L’oxyde de zirconium, communément appelé zircone, est une céramique dense introduite en odontologie depuis le début des années 2000. Cette céramique dite de haute ténacité permet grâce à d’excellentes propriétés mécaniques de réaliser des armatures de prothèses unitaires ou plurales qui sont ensuite généralement stratifiées. La zircone est réalisée par CFAO. Cette céramique est composée uniquement d’une phase cristalline sans phase vitreuse. Elle ne peut pas être assemblée facilement par collage. C’est un matériau relativement opaque, permettant ainsi de masquer des supports dyschromiés ou métalliques. Les indications de cette céramique sont donc les couronnes périphériques unitaires ou plurales avec des conditions cliniques de rétention mécanique correctes

Les implants

L’implant dentaire permet de recréer une nouvelle racine artificielle, là où manque(nt) une ou plusieurs racines. Il peut être utiliser comme support pour remplacer une ou plusieurs dents manquantes (couronne ou bridge), ou comme attachement sous un appareil amovible (pour le stabiliser).
L’implant va se fixer dans l’os, et nécessite quelques explorations pour déterminer la possibilité de la réalisation. Il existe des contre-indications à la pose d’ implant, et la décision ne se fera qu’après réflection et prise en compte de tous ces éléments.
Diverses précautions sont à prendre après l’intervention. Généralement, les suites opératoires sont bénignes. La prise d’antalgiques reste modérée.
Après un laps de temps compris entre 3 et 6 mois (variable selon le cas et la qualité osseuse), l’implant sera instrumenté, et on pourra enfin lui donner une fonction au sein de la cavité buccale.
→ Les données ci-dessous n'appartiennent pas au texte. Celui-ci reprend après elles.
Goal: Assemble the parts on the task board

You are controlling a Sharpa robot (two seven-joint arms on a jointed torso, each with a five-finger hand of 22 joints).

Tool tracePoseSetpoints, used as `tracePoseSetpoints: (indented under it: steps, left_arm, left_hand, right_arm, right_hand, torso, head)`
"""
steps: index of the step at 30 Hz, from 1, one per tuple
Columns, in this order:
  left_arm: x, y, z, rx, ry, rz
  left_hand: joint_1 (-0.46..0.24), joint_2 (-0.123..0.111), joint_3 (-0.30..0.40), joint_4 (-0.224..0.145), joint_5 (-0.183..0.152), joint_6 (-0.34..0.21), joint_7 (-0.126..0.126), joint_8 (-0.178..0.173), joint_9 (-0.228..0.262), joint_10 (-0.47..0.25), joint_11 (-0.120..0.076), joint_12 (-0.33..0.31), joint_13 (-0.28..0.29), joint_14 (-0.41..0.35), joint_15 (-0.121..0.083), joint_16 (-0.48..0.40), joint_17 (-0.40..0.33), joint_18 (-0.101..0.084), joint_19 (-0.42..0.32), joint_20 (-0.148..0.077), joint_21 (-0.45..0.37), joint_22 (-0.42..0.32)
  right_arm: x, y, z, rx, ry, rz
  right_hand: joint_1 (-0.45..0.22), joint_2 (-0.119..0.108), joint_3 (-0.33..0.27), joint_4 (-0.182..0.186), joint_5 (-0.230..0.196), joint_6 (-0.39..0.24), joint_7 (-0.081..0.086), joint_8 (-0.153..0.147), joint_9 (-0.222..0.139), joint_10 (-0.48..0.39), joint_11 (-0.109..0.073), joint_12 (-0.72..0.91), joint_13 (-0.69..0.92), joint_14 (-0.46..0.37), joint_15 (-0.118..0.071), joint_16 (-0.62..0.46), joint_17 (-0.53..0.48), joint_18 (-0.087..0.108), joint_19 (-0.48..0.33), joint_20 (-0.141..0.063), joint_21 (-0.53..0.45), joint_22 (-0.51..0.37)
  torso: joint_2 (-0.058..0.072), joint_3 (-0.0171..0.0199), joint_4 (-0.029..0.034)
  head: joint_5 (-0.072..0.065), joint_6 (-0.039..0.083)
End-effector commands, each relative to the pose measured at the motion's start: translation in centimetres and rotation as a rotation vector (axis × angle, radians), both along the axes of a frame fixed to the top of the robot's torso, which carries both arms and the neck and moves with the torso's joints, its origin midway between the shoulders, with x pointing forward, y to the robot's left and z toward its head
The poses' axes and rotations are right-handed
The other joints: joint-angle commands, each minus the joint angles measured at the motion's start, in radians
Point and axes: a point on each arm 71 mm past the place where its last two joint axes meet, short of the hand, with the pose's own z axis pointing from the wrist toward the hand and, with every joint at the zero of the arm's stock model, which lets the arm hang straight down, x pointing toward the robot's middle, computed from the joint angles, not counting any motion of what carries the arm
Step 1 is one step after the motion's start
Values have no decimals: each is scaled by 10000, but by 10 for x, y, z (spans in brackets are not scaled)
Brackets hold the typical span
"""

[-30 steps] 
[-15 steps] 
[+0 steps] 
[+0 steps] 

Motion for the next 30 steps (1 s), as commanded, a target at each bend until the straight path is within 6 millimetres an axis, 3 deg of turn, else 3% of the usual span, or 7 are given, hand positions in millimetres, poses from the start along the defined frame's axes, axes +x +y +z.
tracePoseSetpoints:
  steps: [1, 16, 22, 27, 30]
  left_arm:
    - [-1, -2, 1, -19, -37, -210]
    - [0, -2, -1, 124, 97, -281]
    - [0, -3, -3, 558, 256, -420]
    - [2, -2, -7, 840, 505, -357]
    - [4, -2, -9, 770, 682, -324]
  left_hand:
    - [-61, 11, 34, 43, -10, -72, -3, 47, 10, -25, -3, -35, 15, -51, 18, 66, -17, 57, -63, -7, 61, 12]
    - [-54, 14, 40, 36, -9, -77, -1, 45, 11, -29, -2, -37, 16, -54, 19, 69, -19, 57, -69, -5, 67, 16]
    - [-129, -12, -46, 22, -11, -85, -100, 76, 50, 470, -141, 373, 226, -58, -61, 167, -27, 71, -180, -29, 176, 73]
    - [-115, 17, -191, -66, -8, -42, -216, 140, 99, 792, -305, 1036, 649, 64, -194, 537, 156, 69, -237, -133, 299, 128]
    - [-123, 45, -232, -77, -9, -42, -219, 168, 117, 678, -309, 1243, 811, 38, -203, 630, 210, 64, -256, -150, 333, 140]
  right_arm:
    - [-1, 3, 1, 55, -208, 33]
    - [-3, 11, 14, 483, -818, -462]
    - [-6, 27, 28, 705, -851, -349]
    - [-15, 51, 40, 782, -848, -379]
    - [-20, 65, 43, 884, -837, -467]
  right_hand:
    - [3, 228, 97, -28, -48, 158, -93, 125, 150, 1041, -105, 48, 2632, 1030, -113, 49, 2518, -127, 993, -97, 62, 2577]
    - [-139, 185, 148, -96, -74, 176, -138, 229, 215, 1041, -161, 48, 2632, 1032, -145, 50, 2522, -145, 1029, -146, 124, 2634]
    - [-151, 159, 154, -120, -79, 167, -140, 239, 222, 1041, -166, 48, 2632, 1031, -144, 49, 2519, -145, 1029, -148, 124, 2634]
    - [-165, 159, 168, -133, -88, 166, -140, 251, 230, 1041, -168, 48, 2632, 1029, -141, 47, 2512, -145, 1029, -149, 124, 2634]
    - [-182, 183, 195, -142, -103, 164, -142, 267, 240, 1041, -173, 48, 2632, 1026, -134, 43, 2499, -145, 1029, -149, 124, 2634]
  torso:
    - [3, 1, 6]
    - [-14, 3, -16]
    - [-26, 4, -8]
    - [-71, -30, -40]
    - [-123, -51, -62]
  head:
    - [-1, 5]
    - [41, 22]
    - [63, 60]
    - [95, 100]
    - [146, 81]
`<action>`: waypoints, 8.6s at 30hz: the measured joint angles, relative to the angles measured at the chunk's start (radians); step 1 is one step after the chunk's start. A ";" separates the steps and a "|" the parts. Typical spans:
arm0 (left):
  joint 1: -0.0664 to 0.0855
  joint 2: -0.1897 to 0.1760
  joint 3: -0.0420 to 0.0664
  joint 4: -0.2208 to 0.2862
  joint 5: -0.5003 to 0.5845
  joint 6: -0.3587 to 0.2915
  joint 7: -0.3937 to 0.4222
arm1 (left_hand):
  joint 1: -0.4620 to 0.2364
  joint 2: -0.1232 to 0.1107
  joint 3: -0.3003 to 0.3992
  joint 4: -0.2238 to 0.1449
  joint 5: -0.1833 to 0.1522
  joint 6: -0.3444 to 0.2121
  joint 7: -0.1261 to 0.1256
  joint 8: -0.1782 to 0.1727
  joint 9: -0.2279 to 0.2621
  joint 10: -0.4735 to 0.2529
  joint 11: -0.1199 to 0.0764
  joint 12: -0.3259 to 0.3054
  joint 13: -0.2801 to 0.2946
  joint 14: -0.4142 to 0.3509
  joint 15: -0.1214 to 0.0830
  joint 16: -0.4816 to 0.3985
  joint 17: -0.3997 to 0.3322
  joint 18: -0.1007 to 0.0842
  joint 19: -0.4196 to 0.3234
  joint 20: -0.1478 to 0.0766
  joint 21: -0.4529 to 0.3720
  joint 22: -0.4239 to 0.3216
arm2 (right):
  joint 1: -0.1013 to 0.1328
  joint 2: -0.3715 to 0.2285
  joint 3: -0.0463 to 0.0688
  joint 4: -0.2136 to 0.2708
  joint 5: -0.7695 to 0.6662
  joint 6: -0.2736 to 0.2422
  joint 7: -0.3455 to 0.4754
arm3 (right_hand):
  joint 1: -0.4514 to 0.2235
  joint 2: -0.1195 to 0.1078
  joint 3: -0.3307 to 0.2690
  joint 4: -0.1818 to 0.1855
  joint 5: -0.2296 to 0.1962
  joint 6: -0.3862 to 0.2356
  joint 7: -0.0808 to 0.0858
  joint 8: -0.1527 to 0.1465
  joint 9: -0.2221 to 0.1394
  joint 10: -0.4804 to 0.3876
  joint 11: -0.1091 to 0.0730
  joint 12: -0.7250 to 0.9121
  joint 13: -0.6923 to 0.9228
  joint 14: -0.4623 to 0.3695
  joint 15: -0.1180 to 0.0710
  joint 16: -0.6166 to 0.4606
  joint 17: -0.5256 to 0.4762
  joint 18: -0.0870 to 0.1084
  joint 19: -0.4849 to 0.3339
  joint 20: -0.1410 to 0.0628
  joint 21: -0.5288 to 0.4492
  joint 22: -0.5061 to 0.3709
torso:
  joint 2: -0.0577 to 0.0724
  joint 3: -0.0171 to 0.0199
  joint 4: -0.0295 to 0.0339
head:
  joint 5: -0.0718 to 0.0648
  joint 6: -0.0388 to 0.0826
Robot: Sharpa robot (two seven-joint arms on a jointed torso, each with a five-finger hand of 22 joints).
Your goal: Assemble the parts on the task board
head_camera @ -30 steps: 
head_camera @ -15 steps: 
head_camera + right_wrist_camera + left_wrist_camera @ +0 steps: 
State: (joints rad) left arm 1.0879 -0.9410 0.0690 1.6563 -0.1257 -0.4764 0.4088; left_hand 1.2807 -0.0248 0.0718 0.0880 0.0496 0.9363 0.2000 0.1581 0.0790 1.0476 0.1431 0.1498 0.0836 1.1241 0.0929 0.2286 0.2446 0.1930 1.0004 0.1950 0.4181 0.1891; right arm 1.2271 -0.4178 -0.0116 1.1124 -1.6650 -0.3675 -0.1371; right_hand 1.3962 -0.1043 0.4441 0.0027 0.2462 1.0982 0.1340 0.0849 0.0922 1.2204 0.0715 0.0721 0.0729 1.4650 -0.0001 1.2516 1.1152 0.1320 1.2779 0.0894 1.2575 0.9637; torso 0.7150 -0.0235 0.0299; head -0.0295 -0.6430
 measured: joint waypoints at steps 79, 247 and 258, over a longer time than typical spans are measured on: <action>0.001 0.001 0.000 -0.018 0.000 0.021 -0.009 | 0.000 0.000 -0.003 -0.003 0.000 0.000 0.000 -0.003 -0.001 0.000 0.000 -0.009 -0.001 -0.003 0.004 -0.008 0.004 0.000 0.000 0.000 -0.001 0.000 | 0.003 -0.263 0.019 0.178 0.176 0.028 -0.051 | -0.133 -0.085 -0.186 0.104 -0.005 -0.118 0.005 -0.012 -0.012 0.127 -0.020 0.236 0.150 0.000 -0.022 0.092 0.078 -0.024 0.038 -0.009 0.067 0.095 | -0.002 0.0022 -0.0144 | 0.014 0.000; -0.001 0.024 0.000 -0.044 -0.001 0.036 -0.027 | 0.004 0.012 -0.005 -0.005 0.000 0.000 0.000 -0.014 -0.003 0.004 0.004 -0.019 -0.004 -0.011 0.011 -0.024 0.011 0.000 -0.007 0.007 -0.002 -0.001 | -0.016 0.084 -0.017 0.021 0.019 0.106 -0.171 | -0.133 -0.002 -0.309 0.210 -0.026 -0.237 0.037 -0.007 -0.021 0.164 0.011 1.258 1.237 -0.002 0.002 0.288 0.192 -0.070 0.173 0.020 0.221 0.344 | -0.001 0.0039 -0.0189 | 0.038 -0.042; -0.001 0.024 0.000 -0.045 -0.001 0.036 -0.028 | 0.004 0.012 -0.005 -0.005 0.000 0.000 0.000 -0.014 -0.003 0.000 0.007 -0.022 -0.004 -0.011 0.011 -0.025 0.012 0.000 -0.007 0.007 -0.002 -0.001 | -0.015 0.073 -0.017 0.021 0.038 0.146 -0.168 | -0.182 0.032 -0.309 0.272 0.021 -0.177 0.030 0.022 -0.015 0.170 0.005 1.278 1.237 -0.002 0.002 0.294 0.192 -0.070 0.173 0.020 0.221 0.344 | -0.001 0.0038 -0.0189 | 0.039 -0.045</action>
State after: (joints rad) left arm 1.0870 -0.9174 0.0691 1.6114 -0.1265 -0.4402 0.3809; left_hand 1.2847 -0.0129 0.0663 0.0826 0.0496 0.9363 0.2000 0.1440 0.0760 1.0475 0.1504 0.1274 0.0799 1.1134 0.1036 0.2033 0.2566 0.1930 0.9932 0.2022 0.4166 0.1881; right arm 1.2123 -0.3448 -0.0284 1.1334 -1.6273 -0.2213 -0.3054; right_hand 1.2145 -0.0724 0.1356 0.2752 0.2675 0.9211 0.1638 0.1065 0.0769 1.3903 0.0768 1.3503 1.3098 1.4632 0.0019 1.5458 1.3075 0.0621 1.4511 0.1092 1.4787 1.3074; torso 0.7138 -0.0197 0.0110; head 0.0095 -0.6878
Il arrive que nous soyons obligés d’avoir recours à une intervention supplémentaire, pour permettre la pose des implants. Cela peut prendre la forme d’une ROG (régénération osseuse guidée) ou d’un relevé de sinus. Ces deux interventions se pratiquent couramment, et seul leur nom doit faire peur.

Chirurgie Guidée

L’implantologie moderne évolue vers un positionnement des implants dicté par la prothèse. Il permet et garantit un meilleur résultat esthétique, une meilleure distribution des forces et une hygiène facilitée. La combinaison de l’imagerie 3D et de logiciels de planification autorise des études préliminaires d’une grande finesse. On pourra ainsi visualiser la faisabilité prothétique d’un plan de traitement implantaire.

Au cabinet, pour les cas complexes, après réalisation d’une imagerie 3D (scanner ou cone beam), le cas sera étudié (avec un logiciel de planification), et une solution sera proposée. Dès validation, un guide chirurgical sera confectionné, dans l’absolu respect de la planification. Il permettra de positionner et placer chaque implant dans la position et l’axe pré-défini.

Plusieurs types de guides sont possibles. S’il reste des dents sur l’arcade, nous réaliserons un guide dento-porté (stable et précis). S’il ne reste aucune dent, nous devrons réaliser un guide ostéo-porté.

Ce type d’intervention permet au patient, de repartir le jour de l’intervention, avec une solution esthétique et fonctionnelle.